## Exercise goal
Identify all lines of the data containing the string "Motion" and copy them.

## Material for this task
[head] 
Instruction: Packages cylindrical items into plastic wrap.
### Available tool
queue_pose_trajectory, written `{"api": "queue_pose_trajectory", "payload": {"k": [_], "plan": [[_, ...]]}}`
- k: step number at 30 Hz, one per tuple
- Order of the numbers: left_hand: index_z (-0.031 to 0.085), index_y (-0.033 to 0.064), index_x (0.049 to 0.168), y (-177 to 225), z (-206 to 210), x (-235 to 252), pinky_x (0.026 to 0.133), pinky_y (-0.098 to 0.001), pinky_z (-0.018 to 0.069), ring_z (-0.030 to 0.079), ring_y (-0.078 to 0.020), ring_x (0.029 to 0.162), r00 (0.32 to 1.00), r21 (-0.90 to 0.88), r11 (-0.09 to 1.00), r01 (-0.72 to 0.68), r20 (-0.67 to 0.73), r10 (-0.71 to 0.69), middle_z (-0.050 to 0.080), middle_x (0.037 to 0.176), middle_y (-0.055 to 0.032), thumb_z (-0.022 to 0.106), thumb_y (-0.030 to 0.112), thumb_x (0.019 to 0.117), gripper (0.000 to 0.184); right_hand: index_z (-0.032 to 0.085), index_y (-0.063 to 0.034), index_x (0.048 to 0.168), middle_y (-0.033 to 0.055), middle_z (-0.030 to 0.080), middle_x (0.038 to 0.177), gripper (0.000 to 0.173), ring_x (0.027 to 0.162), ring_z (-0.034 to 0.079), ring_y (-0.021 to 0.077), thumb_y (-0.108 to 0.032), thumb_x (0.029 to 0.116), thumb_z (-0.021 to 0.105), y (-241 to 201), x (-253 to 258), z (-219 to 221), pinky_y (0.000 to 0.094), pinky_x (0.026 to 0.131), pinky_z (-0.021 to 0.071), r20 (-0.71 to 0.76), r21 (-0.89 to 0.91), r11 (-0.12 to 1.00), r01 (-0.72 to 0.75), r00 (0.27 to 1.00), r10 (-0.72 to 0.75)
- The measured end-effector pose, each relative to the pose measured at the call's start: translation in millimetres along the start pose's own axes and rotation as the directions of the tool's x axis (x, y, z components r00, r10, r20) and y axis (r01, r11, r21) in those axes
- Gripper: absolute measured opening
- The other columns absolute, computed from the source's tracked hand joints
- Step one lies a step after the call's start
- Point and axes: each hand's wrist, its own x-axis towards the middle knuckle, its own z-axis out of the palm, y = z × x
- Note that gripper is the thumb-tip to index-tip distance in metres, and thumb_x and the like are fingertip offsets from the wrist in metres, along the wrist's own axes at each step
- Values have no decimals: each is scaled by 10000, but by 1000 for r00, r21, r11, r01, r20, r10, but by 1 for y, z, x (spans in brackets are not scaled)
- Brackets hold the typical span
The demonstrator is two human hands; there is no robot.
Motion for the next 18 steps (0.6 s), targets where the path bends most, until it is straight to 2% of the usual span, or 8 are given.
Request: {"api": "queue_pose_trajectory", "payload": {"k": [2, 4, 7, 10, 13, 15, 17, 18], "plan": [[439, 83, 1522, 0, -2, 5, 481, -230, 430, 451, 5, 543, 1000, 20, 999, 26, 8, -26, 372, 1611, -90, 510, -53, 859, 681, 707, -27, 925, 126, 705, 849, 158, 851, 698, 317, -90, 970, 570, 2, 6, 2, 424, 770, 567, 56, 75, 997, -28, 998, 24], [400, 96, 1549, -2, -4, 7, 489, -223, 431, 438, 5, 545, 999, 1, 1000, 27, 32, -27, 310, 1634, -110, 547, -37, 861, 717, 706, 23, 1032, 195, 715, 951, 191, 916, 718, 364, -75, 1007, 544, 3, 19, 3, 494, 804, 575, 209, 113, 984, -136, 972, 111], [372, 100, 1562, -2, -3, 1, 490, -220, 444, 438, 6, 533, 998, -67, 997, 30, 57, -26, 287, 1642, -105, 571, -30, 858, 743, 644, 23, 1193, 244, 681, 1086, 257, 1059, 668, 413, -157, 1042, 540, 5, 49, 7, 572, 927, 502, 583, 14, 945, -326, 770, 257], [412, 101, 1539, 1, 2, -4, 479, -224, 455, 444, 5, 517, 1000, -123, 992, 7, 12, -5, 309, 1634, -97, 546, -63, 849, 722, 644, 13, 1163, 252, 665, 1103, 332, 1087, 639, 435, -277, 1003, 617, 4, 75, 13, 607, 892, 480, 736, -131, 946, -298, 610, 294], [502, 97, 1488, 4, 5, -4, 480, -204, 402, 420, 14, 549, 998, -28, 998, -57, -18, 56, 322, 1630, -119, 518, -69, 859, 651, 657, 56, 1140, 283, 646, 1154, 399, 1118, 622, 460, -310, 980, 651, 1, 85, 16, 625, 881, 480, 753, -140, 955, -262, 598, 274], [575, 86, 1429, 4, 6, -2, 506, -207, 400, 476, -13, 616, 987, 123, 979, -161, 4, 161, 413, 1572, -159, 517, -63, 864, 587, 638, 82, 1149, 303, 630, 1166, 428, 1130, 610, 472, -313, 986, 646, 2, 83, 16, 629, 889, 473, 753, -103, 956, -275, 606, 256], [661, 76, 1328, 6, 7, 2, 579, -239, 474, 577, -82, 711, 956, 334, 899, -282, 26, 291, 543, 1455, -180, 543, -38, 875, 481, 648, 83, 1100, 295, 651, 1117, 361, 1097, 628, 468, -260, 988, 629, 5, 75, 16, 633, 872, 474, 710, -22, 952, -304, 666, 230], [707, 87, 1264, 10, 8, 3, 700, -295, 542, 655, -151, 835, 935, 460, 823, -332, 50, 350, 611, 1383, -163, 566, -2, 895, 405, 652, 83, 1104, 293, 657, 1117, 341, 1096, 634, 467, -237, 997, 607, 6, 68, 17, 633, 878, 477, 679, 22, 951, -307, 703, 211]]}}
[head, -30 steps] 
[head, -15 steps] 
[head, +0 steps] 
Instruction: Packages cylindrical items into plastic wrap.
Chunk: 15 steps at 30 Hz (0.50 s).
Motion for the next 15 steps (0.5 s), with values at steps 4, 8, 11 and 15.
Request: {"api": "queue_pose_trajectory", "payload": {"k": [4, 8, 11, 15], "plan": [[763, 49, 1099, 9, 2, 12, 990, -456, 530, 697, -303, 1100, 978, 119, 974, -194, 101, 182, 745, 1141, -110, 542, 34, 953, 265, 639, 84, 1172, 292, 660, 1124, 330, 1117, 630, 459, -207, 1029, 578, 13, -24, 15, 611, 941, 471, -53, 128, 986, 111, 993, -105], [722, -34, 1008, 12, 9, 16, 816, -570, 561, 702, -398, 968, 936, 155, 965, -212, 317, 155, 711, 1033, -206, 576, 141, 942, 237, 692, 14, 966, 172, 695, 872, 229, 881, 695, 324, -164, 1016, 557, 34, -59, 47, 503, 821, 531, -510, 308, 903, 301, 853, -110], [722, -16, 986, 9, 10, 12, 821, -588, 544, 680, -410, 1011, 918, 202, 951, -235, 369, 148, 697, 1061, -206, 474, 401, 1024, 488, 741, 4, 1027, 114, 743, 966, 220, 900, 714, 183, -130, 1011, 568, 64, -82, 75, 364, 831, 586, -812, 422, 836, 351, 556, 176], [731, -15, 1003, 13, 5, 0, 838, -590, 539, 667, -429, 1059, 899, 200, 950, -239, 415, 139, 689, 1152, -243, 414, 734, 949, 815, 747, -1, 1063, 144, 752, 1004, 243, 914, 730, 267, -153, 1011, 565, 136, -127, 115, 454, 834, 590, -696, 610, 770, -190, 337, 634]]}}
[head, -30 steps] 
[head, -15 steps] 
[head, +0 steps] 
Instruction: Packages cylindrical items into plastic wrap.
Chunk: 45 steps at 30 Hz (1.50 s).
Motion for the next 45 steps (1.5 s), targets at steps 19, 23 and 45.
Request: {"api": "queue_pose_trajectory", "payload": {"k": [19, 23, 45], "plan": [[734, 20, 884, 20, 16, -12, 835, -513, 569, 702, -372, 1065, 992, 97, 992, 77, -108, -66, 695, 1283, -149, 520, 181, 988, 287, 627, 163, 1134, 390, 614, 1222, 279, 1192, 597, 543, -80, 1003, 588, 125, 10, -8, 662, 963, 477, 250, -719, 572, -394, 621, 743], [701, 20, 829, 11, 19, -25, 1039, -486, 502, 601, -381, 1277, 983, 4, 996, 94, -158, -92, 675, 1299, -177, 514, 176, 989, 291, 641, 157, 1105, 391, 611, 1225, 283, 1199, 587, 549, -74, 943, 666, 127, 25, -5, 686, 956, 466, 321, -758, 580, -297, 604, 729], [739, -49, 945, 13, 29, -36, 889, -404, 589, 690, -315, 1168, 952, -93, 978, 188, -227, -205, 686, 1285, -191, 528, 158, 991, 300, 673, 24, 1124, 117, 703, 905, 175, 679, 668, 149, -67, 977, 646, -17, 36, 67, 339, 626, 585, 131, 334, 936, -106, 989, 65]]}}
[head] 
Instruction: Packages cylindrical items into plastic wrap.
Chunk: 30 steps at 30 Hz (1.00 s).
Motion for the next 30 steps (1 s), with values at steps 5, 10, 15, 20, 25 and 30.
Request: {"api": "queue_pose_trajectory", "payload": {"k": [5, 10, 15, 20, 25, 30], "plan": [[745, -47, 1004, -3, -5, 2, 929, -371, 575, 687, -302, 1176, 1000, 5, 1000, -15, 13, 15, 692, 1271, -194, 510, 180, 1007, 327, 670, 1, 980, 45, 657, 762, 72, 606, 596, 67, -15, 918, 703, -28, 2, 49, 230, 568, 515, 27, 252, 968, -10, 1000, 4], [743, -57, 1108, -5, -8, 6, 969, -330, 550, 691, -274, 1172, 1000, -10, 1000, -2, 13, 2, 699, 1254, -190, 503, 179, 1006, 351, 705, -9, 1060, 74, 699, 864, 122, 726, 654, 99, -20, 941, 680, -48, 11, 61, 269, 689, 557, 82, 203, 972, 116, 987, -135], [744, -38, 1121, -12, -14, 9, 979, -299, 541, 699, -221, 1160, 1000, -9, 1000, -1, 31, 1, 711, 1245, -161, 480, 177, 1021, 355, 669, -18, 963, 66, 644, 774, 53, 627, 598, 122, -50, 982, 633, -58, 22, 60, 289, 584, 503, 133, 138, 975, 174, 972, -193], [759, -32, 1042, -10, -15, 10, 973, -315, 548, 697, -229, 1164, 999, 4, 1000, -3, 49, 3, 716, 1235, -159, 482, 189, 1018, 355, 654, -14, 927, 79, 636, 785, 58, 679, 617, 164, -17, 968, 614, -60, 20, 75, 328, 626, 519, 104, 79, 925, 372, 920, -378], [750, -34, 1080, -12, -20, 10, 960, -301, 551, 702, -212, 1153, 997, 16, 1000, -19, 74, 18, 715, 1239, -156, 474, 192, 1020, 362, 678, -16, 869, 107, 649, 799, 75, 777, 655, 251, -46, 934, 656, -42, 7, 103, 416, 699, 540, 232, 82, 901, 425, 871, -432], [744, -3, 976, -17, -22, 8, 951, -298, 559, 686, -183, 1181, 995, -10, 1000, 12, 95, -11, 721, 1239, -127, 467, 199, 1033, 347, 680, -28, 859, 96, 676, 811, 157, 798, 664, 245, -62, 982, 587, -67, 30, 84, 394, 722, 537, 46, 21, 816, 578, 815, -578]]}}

## Answer space
Motion for the next 18 steps (0.6 s), targets where the path bends most, until it is straight to 2% of the usual span, or 8 are given.
Motion for the next 15 steps (0.5 s), with values at steps 4, 8, 11 and 15.
Motion for the next 45 steps (1.5 s), targets at steps 19, 23 and 45.
Motion for the next 30 steps (1 s), with values at steps 5, 10, 15, 20, 25 and 30.

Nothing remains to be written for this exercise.